O funk foi escolhido por unir o que mais lhe interessava: música, teoria da subcultura delinquente e Criminologia Crítica. Em 2011, ele defendeu a dissertação de mestrado e em 2015, o doutorado, com um tema diferente — os deputados policiais militares da Assembleia Legislativa de São Paulo (Alesp).
“Acabei voltando ao funk porque descobri, no meio da pesquisa, que os principais projetos de lei apresentados que buscam restringir bailes funk são propostos justamente por esses deputados, que são oriundos da Polícia Militar.”
O convite para o livro, lançado em 2022, veio da editora.

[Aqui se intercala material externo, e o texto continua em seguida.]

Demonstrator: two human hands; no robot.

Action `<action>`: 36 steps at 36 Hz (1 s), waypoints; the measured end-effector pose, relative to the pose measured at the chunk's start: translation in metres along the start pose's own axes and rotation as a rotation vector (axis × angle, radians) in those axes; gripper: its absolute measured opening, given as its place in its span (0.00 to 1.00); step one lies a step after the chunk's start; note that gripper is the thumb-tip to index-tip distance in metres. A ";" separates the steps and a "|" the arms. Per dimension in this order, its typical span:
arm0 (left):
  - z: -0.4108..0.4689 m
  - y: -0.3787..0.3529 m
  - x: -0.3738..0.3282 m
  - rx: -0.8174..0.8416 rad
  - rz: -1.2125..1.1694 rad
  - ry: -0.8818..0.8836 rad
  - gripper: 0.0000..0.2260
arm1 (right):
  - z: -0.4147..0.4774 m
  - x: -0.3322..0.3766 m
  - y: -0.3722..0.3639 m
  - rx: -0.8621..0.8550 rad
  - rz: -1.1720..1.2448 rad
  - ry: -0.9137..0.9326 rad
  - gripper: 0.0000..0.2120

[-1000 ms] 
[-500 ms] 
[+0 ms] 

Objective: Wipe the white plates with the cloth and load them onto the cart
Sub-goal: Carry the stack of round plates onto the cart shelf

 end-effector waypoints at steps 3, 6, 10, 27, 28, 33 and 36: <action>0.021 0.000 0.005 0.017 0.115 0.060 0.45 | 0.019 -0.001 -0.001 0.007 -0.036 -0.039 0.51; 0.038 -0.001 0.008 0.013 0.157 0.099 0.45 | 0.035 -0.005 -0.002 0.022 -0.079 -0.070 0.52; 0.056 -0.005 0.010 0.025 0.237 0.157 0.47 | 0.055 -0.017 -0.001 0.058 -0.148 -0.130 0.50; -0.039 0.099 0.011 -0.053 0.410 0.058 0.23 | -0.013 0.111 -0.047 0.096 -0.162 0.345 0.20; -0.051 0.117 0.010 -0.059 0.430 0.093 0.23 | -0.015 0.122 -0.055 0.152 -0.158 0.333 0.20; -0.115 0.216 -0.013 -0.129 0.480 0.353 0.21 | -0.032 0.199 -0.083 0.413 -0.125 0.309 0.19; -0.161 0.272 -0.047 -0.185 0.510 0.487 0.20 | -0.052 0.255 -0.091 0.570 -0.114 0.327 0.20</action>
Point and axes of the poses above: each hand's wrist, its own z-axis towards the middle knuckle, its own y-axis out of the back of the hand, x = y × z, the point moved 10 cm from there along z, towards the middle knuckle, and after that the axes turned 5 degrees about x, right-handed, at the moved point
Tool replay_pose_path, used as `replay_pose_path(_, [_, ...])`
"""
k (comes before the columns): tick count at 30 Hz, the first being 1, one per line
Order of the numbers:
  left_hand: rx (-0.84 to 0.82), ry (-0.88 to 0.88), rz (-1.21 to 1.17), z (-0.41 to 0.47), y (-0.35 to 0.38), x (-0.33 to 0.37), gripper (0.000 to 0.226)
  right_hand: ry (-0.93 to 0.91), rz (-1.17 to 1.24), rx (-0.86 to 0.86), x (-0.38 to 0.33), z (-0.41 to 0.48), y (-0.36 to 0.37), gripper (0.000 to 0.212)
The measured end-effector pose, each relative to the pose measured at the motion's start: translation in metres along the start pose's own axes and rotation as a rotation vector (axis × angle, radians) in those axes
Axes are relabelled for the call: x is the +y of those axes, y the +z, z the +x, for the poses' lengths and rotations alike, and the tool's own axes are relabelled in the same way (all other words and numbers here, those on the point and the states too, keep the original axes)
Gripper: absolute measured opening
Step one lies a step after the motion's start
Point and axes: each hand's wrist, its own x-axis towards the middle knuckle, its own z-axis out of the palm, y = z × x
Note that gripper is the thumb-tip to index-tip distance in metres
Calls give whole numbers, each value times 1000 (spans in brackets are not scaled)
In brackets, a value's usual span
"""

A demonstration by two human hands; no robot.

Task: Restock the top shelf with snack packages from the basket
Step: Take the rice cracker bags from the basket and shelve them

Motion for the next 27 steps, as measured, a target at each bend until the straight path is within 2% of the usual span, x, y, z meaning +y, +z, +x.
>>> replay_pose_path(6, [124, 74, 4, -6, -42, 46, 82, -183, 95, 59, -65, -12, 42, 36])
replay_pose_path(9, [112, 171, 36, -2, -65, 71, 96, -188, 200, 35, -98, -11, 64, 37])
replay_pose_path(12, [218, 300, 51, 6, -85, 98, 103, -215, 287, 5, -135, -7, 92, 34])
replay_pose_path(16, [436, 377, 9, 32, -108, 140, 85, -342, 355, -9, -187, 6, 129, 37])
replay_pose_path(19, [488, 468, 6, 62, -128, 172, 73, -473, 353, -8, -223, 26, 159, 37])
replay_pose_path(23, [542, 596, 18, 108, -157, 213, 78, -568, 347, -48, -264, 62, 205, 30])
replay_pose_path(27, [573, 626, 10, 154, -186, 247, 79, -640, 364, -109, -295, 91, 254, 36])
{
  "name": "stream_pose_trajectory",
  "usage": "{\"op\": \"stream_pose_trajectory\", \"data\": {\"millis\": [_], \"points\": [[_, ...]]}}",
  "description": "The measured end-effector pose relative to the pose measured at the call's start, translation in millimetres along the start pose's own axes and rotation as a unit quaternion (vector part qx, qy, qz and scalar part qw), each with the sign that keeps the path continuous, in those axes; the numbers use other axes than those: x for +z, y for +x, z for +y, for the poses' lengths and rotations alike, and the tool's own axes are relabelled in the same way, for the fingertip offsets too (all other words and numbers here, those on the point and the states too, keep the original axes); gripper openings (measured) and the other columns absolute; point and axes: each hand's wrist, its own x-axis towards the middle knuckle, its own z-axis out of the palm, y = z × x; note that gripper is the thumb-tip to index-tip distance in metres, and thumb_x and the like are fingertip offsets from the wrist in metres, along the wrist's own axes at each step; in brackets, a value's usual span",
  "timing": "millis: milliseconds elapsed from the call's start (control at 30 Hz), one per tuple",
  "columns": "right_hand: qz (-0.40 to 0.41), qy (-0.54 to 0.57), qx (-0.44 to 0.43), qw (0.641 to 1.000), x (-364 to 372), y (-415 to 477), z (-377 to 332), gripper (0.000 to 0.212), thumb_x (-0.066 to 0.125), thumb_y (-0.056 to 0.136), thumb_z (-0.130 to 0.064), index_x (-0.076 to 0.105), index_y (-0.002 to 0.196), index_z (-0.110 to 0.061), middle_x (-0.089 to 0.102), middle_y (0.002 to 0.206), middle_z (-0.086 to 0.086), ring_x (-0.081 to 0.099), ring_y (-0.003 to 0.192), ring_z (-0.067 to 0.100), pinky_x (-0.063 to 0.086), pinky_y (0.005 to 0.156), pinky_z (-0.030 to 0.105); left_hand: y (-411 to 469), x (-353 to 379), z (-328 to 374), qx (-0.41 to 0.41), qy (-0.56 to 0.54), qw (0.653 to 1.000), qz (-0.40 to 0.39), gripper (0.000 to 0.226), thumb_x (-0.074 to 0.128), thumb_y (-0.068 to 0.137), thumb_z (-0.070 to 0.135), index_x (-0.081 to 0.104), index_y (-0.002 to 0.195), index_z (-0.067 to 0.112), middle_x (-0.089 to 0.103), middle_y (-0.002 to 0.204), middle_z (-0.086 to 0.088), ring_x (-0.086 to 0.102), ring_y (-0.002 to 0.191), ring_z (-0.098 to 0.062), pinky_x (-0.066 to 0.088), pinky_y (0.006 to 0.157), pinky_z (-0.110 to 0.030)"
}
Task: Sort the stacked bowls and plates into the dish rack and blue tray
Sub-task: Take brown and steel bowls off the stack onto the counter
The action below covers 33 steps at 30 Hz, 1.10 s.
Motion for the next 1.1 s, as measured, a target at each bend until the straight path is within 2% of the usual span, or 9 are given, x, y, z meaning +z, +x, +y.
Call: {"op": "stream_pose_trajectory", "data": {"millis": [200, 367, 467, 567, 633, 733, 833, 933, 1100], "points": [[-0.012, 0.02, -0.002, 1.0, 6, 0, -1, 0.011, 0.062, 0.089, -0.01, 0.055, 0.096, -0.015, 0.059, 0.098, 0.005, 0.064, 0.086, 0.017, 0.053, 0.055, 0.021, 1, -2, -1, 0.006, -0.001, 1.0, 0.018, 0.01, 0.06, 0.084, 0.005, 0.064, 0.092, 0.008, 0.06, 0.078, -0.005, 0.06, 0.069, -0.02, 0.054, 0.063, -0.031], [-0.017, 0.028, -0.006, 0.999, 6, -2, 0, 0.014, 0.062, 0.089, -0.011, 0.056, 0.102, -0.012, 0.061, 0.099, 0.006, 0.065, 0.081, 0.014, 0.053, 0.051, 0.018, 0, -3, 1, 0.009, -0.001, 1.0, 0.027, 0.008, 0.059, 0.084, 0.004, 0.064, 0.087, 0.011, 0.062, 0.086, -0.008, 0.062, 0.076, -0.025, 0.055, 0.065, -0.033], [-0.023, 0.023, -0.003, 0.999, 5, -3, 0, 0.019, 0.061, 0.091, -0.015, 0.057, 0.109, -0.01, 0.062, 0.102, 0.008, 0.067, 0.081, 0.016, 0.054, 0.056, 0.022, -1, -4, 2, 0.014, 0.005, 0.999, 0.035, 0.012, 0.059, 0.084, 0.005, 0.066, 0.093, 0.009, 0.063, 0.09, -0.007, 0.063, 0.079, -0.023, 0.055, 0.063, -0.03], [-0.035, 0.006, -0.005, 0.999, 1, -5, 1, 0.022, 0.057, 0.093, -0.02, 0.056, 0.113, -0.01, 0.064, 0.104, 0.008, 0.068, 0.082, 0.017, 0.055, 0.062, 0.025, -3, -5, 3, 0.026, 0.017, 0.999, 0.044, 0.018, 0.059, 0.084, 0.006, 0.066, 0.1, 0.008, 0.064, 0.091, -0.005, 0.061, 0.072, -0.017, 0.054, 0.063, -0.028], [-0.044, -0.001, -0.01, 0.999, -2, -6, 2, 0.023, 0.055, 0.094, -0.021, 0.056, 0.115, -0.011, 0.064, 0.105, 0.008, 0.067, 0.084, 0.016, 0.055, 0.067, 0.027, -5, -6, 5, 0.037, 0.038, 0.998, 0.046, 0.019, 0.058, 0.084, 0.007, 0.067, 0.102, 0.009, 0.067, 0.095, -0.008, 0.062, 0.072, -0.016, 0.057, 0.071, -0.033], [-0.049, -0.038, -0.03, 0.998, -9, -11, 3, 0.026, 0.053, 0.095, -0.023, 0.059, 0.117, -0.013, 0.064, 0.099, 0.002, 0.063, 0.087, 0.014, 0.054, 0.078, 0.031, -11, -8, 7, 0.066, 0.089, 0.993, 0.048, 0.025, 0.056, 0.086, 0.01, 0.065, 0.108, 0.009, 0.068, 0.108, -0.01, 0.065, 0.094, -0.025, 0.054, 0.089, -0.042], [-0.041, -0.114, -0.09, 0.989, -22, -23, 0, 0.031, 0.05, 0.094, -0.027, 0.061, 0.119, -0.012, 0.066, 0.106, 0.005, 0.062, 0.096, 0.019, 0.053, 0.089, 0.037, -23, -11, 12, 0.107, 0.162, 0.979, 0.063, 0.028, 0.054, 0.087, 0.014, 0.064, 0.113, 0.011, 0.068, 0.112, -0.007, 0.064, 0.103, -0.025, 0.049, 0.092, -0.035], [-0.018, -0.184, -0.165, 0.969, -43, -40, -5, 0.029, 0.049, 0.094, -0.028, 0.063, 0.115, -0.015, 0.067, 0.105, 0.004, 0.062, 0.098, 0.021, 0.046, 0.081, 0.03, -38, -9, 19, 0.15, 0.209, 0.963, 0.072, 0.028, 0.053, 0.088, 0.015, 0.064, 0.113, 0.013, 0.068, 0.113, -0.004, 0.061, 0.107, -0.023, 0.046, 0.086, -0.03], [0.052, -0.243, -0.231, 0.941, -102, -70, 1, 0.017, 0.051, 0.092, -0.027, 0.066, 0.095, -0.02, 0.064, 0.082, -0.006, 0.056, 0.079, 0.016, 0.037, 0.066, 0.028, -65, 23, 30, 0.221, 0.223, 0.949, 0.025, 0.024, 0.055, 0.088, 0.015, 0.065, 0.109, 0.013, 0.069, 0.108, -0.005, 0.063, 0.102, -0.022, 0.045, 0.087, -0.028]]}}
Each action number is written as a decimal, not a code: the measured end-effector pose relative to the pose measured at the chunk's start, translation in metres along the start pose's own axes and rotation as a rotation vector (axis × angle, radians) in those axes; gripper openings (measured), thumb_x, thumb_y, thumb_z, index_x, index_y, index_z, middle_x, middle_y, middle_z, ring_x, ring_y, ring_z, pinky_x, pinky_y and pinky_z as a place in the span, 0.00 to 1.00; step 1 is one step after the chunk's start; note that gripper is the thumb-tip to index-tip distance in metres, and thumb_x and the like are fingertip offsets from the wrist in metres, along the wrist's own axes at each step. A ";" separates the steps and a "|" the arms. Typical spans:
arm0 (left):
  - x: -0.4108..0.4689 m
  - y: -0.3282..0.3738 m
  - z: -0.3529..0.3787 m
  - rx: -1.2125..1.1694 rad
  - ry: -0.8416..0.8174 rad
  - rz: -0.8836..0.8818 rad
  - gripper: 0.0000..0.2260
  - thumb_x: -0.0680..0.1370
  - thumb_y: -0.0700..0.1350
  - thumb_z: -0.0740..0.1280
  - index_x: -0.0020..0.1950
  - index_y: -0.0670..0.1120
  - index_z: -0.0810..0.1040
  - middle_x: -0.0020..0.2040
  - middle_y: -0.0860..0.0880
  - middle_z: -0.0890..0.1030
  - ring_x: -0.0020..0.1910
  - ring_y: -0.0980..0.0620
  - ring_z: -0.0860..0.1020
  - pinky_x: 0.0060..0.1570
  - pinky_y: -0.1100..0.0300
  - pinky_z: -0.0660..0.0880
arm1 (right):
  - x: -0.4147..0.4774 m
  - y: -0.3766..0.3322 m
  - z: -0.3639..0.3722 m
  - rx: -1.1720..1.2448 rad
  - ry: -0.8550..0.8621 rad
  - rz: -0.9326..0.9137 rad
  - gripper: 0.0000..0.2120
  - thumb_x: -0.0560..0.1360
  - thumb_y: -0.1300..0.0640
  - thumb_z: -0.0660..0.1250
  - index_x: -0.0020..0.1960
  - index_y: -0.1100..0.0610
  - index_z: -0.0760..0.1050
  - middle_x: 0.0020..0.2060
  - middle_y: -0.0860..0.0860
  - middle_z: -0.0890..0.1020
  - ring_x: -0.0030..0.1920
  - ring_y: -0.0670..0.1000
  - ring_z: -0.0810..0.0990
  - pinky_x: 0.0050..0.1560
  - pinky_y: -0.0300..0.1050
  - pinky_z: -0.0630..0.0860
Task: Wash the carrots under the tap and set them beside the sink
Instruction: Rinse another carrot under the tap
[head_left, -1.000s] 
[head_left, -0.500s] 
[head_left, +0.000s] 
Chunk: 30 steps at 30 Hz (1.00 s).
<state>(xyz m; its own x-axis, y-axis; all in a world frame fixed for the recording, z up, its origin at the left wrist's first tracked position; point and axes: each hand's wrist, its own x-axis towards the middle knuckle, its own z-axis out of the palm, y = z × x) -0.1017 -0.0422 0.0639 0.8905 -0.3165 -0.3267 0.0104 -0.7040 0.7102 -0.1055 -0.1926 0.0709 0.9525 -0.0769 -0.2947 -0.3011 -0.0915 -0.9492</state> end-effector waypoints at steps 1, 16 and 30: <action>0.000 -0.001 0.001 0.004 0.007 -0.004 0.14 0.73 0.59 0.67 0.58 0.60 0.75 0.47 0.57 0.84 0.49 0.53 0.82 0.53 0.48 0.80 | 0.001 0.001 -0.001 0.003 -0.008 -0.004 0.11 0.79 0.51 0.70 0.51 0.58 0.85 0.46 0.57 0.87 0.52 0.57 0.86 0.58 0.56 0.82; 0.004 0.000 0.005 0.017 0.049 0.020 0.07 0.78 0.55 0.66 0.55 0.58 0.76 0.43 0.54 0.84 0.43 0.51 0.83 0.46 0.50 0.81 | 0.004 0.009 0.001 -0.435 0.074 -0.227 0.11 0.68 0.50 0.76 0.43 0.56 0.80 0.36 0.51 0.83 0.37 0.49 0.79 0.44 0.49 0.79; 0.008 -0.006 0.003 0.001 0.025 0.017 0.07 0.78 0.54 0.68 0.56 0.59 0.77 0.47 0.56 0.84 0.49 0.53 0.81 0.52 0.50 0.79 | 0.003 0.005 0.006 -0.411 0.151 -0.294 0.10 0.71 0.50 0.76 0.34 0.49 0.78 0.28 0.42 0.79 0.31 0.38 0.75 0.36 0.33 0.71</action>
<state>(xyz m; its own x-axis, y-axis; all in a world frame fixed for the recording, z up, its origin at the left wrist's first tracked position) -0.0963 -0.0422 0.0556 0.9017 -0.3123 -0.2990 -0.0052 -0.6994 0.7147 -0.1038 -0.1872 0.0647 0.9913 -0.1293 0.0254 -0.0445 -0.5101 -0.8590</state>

O texto parte da dissertação de mestrado e complexifica um pouco mais a relação do Estado com o funk. Ao longo de sua pesquisa, ele percebeu que a relação não é só de criminalização: dentro dos parlamentos, por exemplo, existem políticos que lutam pelo reconhecimento do funk como manifestação cultural.
O livro também abordou pontos que, anos depois, geraram discussões sobre a falta de lazer e o abandono dos bairros periféricos. “Pude escrever sobre fenômenos que em 2011 ainda não existiam. Falei sobre os rolezinhos nos shoppings, os fluxos e como o poder público passou a lidar com eles, principalmente a partir de 2013, através da ‘operação pancadão’.”